All the machine learning enthusiast uses TensorFlow. Since the first release of TensorFlow, it has undoubtedly become the world’s most widely adopted machine learning framework. Over the years, it has been tried and tested with various industry verticals and use-cases.
TensorFlow has also evolved along with the change in infrastructure, research outcomes and new deployment techniques. TensorFlow has been able to handle most (if not all) scenarios but also create a lot of complexity. Because of these factors, there was a definite need to make tensor flow not just compatible, but also easy to use.
As a result, the TensorFlow 2.0 RC version was introduced, and it is available at this link.
Personally, I have been tracking the new version of TensorFlow since its first beta release and now since it’s in RC version, let me share few of my learnings so far.
How to Install Tensor flow 2.0?
A single line command -
pip install --upgrade --pre TensorFlow[-gpu]
You can refer to full documentation for RC here.
What’s new in Tensor flow 2.0?
There are lots of changes in TensorFlow 2.0, but let me list out the important ones:
- There will be no backwards-incompatible API changes for 2.0. This also means TensorFlow 2.0 would not be adding any new feature on TensorFlow 1.0, but they would be releasing security patches at least for the next year. This is a massive change for all the ML enthusiast since all your learnings of TensorFlow is not getting in vain. All the new APIs have been developed from scratch mostly with a new signature, but the learning curve easier compared to the first version
- By default, TensorFlow supports eager execution, making it more pythonic.
- If you are a fan of some previous features of TensorFlow and loved performance benefits - you can still use graph execution with @tf.function() and Autograph.
- Tf.Keras is now part of TensorFlow high-level API with lots of improvements in training loops, dynamic layers and many more. Also, there are low-level APIs, which are fully featured and can be customized as per the requirement.
- If you need to distribute training across multiple GPUs, multiple machines or TPUs, you can now use distribute strategy which is available on tf.distribute.strategy subclasses to retarget models without any code change. It also has the ability to apply different accelerator at run time.
- A couple of redundant APIs are removed. If you want to see the list, please visit here
- I loved the way RNNs APIs got unified. In the previous version, there were two different APIs still trying to achieve the same goal. It has created confusion in the past on the preferred way to create RNNs in the previous version of Tensor flow. Keras API is now recommended as a high-level API.
- tf.* namespace now looks much more organized. I see some of the functions which are used rarely moved into sub-packages.
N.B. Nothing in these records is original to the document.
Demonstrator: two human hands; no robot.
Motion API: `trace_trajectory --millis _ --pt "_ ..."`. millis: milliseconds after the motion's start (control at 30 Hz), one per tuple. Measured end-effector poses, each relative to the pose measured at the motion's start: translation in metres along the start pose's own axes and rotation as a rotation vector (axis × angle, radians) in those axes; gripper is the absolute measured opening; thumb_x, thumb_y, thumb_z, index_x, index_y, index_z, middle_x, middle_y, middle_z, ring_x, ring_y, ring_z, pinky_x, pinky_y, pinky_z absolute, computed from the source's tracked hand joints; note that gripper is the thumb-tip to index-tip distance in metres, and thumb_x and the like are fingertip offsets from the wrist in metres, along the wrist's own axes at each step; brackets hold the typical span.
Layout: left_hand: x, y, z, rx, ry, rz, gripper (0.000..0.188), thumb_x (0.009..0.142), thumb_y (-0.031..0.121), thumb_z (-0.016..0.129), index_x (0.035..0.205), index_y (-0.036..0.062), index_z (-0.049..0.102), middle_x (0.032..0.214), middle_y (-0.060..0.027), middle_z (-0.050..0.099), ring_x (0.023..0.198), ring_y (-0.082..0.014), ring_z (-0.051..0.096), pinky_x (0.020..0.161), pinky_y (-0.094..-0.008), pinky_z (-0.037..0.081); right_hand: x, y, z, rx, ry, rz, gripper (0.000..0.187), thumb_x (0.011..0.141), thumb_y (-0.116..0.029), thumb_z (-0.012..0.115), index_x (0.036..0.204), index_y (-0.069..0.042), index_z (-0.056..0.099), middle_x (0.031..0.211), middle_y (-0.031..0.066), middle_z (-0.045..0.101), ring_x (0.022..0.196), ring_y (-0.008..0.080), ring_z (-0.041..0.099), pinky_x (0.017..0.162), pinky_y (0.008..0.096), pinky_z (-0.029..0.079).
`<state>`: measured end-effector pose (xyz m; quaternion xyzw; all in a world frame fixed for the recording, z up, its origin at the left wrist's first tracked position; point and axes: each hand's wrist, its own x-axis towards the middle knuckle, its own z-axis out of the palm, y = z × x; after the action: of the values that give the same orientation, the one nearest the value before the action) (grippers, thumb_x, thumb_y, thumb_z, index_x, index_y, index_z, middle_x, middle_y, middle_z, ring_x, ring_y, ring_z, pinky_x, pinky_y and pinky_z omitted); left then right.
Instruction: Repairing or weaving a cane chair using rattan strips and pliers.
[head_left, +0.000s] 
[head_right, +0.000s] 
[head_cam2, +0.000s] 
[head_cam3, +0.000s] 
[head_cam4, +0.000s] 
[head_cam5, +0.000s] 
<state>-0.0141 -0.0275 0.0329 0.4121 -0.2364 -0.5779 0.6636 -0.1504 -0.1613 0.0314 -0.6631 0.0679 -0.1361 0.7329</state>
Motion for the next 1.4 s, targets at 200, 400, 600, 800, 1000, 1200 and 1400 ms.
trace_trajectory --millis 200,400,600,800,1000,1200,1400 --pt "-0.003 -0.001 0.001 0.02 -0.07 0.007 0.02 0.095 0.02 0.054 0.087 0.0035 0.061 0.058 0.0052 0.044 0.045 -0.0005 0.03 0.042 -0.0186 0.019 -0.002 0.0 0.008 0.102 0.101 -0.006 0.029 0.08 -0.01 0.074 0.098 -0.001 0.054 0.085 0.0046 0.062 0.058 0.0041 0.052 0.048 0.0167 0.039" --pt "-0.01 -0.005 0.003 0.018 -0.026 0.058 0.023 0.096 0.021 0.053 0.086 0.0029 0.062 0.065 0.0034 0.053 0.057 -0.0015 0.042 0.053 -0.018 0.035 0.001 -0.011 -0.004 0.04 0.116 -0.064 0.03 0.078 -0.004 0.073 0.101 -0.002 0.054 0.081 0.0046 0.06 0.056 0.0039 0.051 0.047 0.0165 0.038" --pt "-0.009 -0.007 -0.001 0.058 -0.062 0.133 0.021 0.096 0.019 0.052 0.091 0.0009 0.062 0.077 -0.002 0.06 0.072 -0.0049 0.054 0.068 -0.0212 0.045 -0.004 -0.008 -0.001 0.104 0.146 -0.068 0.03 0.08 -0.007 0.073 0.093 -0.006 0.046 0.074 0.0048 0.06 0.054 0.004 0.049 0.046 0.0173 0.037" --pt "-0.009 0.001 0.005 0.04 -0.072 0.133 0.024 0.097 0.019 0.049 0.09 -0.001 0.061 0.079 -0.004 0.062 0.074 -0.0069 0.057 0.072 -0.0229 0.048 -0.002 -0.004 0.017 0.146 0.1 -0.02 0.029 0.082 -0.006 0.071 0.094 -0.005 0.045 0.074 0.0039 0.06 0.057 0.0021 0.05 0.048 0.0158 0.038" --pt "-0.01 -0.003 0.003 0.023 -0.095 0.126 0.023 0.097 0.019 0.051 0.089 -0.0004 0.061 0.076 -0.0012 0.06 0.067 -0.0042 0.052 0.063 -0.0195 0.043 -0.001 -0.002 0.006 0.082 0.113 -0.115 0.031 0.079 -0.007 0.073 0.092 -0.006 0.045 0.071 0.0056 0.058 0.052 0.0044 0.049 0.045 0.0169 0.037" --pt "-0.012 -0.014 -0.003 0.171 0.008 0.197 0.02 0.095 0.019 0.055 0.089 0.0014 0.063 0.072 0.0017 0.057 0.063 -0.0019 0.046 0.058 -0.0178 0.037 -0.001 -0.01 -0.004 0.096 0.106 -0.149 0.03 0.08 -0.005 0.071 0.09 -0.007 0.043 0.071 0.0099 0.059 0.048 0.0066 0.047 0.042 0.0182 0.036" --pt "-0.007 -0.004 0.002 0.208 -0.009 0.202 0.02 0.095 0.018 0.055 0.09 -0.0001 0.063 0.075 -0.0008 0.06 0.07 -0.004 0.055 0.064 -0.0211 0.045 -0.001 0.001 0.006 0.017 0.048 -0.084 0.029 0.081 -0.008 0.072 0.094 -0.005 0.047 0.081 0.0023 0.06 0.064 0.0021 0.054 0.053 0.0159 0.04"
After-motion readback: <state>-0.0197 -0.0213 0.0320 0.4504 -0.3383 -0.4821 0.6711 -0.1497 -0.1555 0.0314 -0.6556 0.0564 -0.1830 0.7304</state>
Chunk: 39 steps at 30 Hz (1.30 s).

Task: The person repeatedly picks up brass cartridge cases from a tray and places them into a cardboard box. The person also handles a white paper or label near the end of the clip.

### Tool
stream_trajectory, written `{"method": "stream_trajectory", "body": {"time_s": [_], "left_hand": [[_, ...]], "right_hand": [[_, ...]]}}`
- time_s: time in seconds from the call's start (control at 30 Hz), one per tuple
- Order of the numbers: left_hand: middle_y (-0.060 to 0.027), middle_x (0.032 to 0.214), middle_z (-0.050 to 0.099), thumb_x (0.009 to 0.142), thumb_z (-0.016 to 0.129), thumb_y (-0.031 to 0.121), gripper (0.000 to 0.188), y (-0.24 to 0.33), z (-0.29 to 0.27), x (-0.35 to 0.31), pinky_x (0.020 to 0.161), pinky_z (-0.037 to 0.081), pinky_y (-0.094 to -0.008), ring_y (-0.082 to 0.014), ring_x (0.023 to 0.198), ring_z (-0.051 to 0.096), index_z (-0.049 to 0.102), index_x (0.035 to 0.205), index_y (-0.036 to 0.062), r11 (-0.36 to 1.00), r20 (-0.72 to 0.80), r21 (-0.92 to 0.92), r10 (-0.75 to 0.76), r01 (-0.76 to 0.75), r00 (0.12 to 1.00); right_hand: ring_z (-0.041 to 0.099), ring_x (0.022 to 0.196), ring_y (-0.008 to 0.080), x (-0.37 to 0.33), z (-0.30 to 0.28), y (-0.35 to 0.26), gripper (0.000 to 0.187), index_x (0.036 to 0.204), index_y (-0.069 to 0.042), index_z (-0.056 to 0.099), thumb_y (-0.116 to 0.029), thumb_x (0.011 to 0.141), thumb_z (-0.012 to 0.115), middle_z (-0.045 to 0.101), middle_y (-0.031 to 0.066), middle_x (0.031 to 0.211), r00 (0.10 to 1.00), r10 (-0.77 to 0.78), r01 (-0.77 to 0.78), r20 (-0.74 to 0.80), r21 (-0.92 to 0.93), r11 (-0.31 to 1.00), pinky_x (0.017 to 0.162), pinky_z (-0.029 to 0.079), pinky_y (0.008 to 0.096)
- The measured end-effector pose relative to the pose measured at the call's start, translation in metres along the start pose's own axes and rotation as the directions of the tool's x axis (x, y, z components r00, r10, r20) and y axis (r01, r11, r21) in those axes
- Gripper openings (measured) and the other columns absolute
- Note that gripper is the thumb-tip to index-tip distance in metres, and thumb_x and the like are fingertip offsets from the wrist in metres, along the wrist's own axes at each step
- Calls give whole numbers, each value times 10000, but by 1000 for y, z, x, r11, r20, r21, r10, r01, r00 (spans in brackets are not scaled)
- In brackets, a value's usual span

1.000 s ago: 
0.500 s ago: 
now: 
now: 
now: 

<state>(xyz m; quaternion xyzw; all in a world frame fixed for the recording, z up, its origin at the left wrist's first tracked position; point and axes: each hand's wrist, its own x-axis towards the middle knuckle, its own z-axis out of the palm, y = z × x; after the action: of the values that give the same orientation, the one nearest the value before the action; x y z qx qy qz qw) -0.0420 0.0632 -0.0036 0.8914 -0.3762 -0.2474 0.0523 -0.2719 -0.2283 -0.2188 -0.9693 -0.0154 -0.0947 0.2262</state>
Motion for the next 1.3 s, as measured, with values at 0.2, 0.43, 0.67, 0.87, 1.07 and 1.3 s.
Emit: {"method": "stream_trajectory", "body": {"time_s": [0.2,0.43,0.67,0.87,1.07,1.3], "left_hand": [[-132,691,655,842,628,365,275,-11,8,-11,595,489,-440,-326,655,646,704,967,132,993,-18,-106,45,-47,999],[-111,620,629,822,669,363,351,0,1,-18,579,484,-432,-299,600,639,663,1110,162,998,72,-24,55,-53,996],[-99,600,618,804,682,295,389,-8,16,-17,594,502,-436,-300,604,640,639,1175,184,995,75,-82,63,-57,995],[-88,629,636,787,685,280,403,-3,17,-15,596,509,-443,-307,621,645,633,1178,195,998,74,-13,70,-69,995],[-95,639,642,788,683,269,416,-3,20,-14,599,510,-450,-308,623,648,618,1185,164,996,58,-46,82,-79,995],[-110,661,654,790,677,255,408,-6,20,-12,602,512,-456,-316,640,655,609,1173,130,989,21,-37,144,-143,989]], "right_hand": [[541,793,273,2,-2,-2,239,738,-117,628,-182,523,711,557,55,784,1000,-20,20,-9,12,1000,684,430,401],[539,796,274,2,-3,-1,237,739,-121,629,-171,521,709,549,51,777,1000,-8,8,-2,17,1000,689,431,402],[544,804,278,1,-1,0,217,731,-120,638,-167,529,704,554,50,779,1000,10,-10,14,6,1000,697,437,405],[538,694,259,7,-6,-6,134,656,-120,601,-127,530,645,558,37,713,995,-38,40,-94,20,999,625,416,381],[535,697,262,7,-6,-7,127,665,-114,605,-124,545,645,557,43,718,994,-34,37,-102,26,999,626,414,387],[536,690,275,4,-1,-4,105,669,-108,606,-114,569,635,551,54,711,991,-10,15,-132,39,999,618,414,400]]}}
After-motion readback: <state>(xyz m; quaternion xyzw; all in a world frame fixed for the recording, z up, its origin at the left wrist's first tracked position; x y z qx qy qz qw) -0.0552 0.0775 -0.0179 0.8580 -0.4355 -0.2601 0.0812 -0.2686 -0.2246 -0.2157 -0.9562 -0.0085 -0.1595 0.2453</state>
- TensorFlow team is doing fantastic work in easing out the upgradation path. If you have some code to be upgraded in the newer version, I would highly recommend you to use tf_upgrade_v2 utility to ensure upgrading python scripts from TensorFlow 1 to TensorFlow 2.0 API. Here is the code snippet you can use
tf_upgrade_v2 \
--intree myold_project/ \
--outtree myupgraded_project_v2/ \
--reportfile report.txt
I would highly recommend you to follow upgrade guide to upgrade your respective projects in Tensor flow 2.0
Tensor flow 2.0 is fully-featured, written from scratch and have been created to accommodate the problems faced by its previous version. In the next few weeks, few more RCs versions will be released. It is a great time to play and get well versed with TensorFlow 2.0.